● **Required work**
The required output is the lines below from the line containing "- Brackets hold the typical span" to the line containing "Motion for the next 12", inclusive, retyped exactly. No other lines belong in it.

========================================

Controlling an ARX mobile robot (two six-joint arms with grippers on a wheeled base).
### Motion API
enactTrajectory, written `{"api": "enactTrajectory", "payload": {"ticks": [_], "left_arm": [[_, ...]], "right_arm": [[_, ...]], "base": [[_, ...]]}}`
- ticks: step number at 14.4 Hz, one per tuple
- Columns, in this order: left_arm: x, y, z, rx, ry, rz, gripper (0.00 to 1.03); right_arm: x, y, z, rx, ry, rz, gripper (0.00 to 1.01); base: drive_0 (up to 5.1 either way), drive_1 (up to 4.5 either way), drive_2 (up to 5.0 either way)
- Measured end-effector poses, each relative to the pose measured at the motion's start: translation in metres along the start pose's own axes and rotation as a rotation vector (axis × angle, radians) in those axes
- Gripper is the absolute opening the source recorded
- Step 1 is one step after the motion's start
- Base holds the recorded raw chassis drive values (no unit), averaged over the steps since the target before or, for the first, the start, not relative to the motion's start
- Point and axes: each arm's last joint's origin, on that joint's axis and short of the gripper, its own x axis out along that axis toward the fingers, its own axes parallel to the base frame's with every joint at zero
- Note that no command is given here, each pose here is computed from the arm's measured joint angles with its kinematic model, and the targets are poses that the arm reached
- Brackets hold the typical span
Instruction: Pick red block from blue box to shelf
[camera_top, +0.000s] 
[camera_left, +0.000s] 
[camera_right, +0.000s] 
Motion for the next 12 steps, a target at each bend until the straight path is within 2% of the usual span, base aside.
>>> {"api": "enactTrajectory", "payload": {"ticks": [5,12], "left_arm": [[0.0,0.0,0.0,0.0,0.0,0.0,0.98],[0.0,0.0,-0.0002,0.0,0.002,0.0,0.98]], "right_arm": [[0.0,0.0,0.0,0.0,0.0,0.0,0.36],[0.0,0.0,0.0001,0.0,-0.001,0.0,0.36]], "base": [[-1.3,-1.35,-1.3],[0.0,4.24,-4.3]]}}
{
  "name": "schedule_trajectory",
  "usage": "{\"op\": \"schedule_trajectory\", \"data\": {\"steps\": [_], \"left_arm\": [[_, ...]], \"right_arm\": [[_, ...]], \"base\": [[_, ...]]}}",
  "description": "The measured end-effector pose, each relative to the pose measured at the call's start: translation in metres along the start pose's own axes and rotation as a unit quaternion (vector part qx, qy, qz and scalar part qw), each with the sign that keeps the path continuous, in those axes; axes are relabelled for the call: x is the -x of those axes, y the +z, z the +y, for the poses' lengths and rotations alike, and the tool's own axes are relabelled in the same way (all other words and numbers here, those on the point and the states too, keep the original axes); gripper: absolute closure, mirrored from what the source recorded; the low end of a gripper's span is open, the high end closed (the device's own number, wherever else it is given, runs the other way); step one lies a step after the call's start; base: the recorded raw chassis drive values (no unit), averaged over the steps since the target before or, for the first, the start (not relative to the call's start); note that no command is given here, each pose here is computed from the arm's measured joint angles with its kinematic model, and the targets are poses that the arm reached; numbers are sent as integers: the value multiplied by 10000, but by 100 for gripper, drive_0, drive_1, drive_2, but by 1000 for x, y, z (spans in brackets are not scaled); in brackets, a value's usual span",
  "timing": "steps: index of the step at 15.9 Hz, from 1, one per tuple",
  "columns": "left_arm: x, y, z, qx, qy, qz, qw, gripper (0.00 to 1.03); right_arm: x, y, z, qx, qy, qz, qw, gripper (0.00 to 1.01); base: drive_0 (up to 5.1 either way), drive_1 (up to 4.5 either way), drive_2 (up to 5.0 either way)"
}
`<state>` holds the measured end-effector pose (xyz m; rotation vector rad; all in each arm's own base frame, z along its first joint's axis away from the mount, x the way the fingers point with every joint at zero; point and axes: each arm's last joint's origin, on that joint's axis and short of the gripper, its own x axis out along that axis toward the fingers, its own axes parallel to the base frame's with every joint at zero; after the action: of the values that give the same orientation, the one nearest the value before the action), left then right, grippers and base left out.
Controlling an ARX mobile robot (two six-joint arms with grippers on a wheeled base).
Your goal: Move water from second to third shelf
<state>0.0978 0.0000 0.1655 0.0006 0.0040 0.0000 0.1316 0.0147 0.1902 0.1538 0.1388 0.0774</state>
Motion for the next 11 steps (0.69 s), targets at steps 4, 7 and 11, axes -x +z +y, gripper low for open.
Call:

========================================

● **Solution for this exercise**
- Brackets hold the typical span
Instruction: Pick red block from blue box to shelf
[camera_top, +0.000s] 
[camera_left, +0.000s] 
[camera_right, +0.000s] 
Motion for the next 12 steps, a target at each bend until the straight path is within 2% of the usual span, base aside.

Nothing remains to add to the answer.